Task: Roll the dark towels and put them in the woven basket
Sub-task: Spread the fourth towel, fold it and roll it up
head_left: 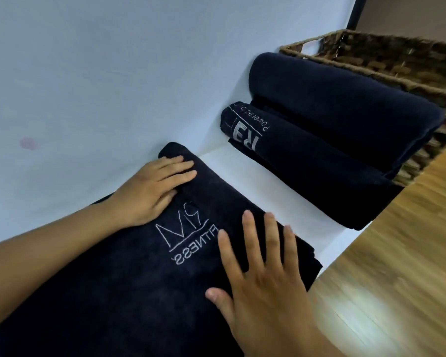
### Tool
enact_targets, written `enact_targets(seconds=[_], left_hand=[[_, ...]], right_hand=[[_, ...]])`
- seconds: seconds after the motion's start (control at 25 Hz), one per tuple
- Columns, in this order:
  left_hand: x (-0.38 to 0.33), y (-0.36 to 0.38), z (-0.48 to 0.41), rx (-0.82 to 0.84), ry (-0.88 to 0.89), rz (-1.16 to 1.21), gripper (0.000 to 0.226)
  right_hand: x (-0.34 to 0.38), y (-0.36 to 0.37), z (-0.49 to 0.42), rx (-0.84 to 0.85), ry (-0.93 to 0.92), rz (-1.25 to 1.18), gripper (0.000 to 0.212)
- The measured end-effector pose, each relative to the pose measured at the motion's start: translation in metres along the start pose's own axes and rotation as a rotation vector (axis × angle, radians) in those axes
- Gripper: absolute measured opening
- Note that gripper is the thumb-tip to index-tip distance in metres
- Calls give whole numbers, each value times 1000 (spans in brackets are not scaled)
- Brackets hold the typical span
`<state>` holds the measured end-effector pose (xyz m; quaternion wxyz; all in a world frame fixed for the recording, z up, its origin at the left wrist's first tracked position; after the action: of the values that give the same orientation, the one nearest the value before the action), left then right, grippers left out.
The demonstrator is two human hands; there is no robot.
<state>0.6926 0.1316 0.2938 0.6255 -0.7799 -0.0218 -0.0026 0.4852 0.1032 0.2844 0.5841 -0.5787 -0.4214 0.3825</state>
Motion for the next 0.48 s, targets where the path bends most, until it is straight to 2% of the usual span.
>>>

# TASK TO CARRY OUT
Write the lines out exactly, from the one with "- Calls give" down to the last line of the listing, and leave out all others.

# FINISHED EXERCISE
- Calls give whole numbers, each value times 1000 (spans in brackets are not scaled)
- Brackets hold the typical span
`<state>` holds the measured end-effector pose (xyz m; quaternion wxyz; all in a world frame fixed for the recording, z up, its origin at the left wrist's first tracked position; after the action: of the values that give the same orientation, the one nearest the value before the action), left then right, grippers left out.
The demonstrator is two human hands; there is no robot.
<state>0.6926 0.1316 0.2938 0.6255 -0.7799 -0.0218 -0.0026 0.4852 0.1032 0.2844 0.5841 -0.5787 -0.4214 0.3825</state>
Motion for the next 0.48 s, targets where the path bends most, until it is straight to 2% of the usual span.
>>>

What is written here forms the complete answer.